Sam joins us after three-and-a-half years as politics editor at The Daily Beast and 10 years prior to that as a White House correspondent and politics editor at HuffPost. Somewhere on the way, he also co- created his own terrific podcast, built around a series of interviews with candidates who ran for office and lost. He wanted to call it "Losers," a person familiar with the deliberations informed us, but worried about how the name would affect his bookings. So he settled on “Candidate Confessional.”

Sam has racked up accolades while producing many a scoop that made his competitors envious: His work on the effects of sequestration was recognized by the Sidney Hillman Foundation, for instance. He also was the first reporter from an online outlet to ask the president a question at a White House press conference. (Video of that moment includes the extremely rare footage of a journalist nearly eating a microphone because of intense anxiety, the person familiar told POLITICO.)

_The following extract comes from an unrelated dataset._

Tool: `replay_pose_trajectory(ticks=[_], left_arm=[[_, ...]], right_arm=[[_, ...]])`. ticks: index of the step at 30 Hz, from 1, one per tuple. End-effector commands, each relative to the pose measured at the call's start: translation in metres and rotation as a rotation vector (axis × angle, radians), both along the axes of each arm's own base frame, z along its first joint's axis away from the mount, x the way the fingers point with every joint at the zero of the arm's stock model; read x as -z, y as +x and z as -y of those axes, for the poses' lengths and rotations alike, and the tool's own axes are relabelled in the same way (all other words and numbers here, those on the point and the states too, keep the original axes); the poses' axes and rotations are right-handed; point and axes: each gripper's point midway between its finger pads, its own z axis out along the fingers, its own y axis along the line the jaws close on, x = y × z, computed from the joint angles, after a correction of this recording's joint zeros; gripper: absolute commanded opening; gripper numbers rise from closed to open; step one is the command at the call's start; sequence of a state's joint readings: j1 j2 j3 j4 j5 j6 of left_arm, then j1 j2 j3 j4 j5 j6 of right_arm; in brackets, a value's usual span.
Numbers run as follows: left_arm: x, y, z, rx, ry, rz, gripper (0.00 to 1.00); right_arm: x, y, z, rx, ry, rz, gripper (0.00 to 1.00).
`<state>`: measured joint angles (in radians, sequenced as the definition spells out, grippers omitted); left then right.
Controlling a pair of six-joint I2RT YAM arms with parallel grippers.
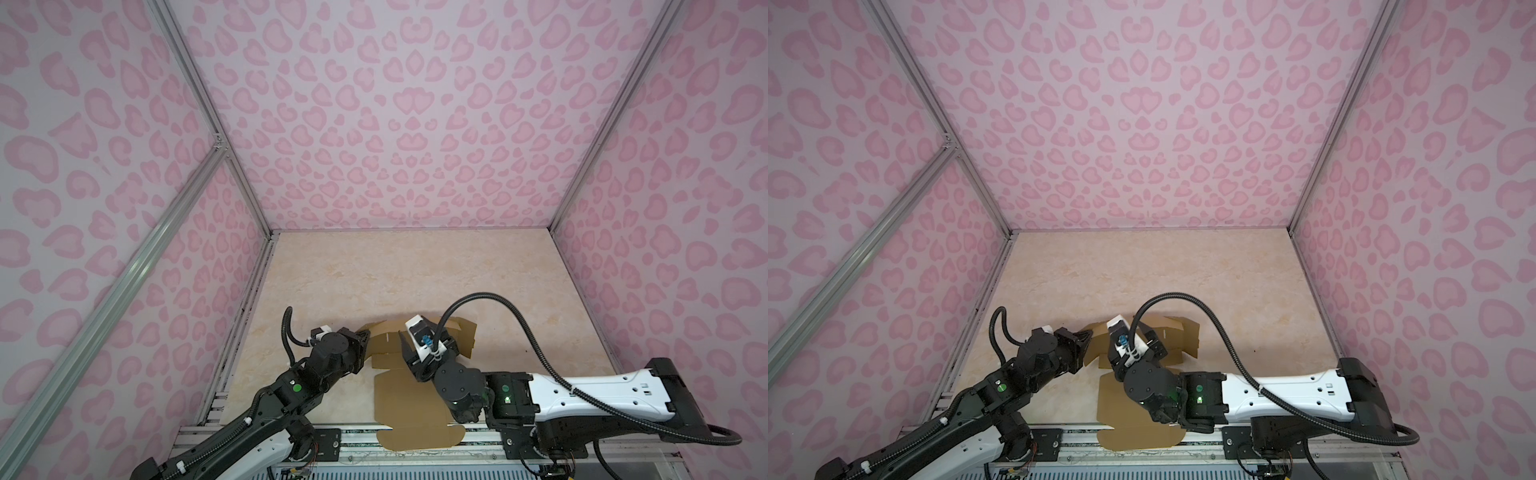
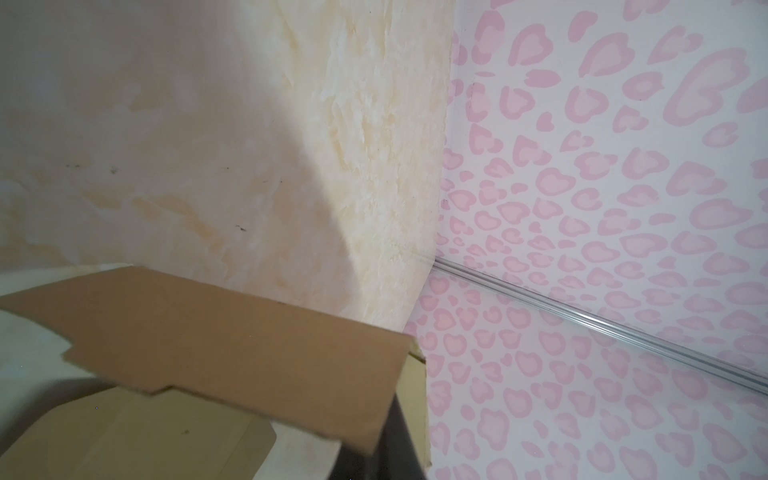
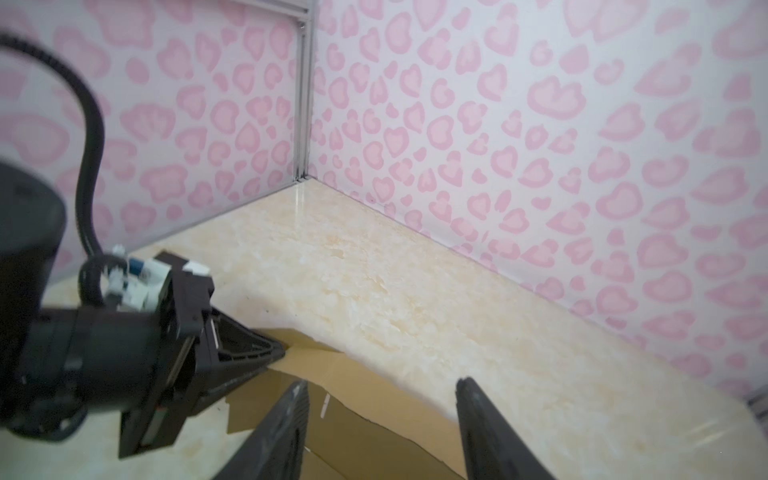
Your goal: Fold the paper box
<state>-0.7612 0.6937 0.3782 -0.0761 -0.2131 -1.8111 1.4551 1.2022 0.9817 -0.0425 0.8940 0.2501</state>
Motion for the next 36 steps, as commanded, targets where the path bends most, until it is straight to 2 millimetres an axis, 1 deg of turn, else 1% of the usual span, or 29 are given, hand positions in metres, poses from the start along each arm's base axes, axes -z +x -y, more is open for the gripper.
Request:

Prior to entering journalism, Sam went to school at Dartmouth College and served as press secretary for the Center for Public Integrity. After that, he attended Columbia University Graduate School of Journalism. Sam's main love used to be his dog, a beagle named Bennet. But then Sam had kids (two young boys) and—as these things go—no longer pays all that much attention to Bennet. Poor Bennet.

Sam starts Jan. 4 and will report to Blake. More announcements about the White House team coming soon, but in the meantime please give the new guy a warm POLITICO welcome -- and join us in thanking Sudeep and Cory for skillfully steering the ship these past few years.